__PROBLEM STATEMENT__:
Please retype the material beneath this task exactly, starting with its first line and finishing with the line containing "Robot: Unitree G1".

__GIVEN INFORMATION__:
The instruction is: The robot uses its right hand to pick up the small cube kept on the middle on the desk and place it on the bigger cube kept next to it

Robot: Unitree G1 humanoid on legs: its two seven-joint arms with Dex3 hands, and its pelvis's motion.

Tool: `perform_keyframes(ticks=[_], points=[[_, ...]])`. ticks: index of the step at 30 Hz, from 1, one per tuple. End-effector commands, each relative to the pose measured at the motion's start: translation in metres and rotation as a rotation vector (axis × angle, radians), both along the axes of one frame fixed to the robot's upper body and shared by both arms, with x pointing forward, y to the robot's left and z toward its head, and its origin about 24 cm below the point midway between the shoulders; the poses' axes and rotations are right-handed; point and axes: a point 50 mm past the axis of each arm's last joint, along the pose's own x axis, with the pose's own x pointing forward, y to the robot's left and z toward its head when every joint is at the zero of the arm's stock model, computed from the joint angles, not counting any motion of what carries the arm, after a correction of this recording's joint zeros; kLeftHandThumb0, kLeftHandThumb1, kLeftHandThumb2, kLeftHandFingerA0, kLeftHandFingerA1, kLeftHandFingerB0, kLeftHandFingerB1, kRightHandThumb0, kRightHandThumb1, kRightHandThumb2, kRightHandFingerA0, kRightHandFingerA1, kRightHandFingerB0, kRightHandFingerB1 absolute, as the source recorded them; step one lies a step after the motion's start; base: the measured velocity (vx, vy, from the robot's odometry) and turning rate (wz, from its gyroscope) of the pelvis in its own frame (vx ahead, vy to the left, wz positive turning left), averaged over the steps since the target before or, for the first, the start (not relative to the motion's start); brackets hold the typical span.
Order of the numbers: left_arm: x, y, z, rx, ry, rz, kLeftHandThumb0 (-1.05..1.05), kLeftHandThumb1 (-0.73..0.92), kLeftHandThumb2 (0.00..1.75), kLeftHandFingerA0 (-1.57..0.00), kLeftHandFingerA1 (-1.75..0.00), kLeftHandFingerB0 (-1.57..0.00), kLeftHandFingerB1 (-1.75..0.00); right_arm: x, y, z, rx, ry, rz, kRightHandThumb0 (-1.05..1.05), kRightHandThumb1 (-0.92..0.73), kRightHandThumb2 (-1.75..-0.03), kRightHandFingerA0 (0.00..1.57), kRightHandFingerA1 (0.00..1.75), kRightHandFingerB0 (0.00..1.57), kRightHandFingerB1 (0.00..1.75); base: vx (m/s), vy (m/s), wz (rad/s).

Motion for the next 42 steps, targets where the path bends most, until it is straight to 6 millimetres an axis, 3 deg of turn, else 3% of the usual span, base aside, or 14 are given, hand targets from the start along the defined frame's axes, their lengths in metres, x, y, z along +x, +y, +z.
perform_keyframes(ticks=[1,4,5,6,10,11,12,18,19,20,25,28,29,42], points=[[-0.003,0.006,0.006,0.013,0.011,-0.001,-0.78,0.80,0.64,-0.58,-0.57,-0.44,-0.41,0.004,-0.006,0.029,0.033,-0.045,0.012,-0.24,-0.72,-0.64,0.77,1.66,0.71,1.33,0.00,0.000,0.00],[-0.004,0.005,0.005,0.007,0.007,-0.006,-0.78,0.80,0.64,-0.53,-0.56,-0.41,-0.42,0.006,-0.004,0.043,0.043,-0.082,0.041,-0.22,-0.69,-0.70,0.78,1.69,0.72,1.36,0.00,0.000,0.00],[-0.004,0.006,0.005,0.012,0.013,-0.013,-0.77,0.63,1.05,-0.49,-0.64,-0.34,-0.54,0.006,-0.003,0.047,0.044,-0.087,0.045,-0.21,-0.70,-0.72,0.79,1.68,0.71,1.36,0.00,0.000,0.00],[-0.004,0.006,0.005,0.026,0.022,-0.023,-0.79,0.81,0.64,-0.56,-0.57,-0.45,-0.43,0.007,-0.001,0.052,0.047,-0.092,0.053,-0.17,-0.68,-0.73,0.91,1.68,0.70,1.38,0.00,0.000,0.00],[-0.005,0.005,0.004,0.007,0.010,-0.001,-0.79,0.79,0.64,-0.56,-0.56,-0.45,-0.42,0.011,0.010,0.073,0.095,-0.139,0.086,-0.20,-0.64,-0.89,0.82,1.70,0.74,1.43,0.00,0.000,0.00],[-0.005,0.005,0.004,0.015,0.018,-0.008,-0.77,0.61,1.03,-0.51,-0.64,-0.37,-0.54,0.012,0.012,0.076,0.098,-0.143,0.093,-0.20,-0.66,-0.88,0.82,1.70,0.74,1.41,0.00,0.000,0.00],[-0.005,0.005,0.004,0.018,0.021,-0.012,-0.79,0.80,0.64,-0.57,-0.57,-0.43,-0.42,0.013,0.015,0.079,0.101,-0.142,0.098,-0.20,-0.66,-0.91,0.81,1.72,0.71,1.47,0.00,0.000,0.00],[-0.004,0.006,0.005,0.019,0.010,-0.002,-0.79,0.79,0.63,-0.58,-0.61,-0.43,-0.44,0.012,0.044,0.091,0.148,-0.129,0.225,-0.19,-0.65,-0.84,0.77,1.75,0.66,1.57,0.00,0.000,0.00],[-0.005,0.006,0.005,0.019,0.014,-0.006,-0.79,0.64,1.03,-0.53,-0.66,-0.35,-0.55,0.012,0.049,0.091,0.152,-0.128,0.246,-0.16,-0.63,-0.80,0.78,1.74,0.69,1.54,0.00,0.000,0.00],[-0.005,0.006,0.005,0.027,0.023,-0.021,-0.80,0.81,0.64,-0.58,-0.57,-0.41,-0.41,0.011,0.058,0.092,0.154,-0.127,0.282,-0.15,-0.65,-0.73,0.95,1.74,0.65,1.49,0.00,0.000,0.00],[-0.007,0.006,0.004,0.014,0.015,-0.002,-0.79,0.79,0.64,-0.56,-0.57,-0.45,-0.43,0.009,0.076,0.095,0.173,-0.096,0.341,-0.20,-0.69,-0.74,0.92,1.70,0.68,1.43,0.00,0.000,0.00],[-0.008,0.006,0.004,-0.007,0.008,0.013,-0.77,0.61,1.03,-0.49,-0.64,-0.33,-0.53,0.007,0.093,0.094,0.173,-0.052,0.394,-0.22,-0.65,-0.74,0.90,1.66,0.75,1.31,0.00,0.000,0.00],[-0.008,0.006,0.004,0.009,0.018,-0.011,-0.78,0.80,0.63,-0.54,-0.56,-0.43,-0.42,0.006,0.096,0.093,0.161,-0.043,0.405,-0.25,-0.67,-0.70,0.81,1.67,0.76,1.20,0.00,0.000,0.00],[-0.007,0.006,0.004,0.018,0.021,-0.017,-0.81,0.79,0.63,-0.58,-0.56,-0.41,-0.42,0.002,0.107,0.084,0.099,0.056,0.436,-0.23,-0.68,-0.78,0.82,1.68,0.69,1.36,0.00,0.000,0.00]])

__RESULT OF THE EXERCISE__:
The instruction is: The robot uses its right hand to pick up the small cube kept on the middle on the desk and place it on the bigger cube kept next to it

Robot: Unitree G1 humanoid on legs: its two seven-joint arms with Dex3 hands, and its pelvis's motion.

This exercise is complete.